Quant aux coolies indiens, ils avaient une chance sur trois de courtiser une Indienne, partie elle aussi à l’aventure, ce qui a bouleversé le statut des femmes et la distinction entre les castes. Elles étaient en position de choisir et même de recevoir la dot au lieu de l’apporter. Ce nouveau pouvoir a entraîné la crainte des hommes de n’avoir pas de femme ou de la perdre. Ils étaient menacés par les voisins, les passants et les femmes elles-mêmes. Certains hommes ont enfermé leur épouse dans des maisons coffres-forts, d’autres les enlaçaient de cordes comme on passerait un ruban autour d’une boîte-cadeau. Du pouvoir des femmes confronté à la peur des hommes résulte la mort, le fatal.  
Les esclaves et les coolies chinois et indiens étaient déplacés de leur habitat naturel alors que les coolies vietnamiens sont restés chez eux dans des conditions comparables, imposées par des colons expatriés.

Les Américains parlent de «guerre du Vietnam», les Vietnamiens, de «guerre américaine». Dans cette différence se trouve peut-être la cause de cette guerre.
 
Un mois avant que les chars d’assaut de l’armée communiste du Vietnam du Nord ne roulent dans les rues de Saigon en arborant un nouveau drapeau, un mois avant le décollage du dernier hélicoptère du toit de l’ambassade américaine, un mois avant la victoire des uns et la défaite des autres, le président Gerald Ford débloque deux millions de dollars pour sortir du Vietnam les orphelins nés de soldats américains. C’est l’opération Babylift.
(…)
Au final, plus de trois mille enfants ont bénéficié d’un nouveau départ dans un nouveau pays avec de nouveaux parents. Les militaires et les bénévoles qui les avaient nourris à la bouteille ont remis les premiers enfants aux parents adoptifs qui les attendaient sur le tarmac à San Francisco.
Entouré de bénévoles, de militaires, de parents et de bébés, le président Ford berçant un nourrisson dans ses bras sourit généreusement aux caméras. Il sait que les yeux hagards de ces enfants habituellement ignorés l’aident à offrir une dernière image glorieuse des États-Unis avant leur retrait définitif du Vietnam.
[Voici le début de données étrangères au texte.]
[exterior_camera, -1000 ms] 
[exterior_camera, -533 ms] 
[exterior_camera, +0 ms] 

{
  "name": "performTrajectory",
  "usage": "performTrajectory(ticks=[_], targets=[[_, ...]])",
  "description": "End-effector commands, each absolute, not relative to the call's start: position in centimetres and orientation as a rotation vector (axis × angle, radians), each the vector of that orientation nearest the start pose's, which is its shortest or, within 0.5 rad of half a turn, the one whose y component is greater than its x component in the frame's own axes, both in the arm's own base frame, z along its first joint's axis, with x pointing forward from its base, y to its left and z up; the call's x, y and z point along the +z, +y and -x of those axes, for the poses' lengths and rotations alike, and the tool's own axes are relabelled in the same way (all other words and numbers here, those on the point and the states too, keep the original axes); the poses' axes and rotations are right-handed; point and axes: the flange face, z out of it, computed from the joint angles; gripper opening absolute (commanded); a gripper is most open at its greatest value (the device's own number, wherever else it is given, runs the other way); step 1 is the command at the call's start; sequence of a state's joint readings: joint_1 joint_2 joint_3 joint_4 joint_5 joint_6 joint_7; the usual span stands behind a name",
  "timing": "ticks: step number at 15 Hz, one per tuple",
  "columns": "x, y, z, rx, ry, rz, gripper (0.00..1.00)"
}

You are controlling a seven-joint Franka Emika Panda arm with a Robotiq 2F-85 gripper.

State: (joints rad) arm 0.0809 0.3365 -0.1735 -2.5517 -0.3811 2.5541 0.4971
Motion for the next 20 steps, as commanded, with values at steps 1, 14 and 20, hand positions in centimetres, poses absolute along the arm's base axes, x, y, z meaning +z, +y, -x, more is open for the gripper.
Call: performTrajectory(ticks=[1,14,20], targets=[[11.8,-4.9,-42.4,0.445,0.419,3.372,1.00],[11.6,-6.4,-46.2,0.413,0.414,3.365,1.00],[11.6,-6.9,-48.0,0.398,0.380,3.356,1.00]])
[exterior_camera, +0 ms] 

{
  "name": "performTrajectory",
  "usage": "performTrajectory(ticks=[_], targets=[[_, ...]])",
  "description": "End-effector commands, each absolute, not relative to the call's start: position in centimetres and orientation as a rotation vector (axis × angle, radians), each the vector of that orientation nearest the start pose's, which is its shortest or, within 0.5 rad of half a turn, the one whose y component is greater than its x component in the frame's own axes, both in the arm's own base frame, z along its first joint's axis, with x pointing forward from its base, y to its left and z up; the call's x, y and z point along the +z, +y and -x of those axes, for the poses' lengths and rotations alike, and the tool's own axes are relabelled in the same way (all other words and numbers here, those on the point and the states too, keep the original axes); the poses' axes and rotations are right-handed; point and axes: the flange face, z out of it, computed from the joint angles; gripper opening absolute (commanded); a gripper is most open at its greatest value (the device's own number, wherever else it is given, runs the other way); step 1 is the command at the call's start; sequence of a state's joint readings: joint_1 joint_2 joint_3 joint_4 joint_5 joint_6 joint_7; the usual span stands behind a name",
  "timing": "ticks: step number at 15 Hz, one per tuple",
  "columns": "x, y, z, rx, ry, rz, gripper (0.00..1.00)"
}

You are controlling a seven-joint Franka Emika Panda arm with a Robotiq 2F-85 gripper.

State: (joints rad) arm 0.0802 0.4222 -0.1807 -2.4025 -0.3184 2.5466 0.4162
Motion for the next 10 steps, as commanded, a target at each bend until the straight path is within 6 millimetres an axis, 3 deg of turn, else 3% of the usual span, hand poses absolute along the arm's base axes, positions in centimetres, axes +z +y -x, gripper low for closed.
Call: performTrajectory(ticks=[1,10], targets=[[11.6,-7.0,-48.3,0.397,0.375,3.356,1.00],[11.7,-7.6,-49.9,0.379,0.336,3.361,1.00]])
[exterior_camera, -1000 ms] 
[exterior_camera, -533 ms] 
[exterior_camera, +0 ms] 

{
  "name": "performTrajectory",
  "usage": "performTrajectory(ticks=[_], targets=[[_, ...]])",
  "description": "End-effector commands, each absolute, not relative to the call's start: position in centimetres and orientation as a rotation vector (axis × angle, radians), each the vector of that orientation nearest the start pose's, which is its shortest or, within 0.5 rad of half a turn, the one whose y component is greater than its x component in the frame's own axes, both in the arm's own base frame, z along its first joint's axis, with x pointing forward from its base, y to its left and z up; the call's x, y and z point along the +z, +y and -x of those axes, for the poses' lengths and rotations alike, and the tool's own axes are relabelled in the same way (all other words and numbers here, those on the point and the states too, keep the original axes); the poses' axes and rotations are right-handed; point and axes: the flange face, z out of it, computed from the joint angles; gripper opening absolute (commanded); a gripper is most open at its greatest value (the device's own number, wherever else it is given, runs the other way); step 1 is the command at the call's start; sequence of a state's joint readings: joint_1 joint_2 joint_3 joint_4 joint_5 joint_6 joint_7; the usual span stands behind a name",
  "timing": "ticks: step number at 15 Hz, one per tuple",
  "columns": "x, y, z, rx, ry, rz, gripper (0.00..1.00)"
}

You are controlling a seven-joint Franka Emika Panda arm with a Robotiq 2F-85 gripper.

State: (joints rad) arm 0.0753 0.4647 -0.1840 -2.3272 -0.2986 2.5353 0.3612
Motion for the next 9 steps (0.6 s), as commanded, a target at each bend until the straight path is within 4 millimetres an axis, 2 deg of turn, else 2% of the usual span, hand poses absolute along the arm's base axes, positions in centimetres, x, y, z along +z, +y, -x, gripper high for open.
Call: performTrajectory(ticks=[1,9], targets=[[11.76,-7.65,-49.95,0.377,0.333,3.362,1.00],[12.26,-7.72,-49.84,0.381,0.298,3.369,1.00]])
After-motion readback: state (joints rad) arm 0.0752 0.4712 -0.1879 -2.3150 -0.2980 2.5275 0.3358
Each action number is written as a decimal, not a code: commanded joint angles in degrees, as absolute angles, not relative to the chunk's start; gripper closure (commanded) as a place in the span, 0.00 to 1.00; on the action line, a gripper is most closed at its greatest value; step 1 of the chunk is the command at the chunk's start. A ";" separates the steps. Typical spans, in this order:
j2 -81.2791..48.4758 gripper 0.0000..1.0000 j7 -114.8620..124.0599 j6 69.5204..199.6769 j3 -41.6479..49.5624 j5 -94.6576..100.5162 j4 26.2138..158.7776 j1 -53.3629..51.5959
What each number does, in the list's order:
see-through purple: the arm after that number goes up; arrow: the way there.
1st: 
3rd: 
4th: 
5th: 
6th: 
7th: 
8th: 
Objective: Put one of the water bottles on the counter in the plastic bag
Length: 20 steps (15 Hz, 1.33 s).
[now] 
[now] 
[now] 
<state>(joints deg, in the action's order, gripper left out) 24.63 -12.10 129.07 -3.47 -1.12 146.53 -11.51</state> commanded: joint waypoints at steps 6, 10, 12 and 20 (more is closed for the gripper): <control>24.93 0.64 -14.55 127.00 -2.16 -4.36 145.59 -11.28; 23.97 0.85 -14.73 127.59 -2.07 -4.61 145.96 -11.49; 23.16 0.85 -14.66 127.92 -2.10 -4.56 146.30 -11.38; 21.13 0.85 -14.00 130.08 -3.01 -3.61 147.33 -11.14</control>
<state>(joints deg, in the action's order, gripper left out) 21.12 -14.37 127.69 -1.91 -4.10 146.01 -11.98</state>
C’est pourquoi il a déroulé le tapis rouge pour accueillir ces «poussières de vie».

J’ai évité de vous attrister avec la bande sonore qui dévoile l’ordre du président Nixon de procéder au bombardement malgré l’hésitation du général qui vient de l’informer que le ciel est trop nuageux pour qu’il n’y ait pas de victimes civiles; et le document qui présente les raisons pour lesquelles il fallait continuer la guerre: 
1)10% pour soutenir la démocratie ; 
2)10% pour prêter main-forte au Vietnam du Sud ; 
3)80% pour éviter l’humiliation.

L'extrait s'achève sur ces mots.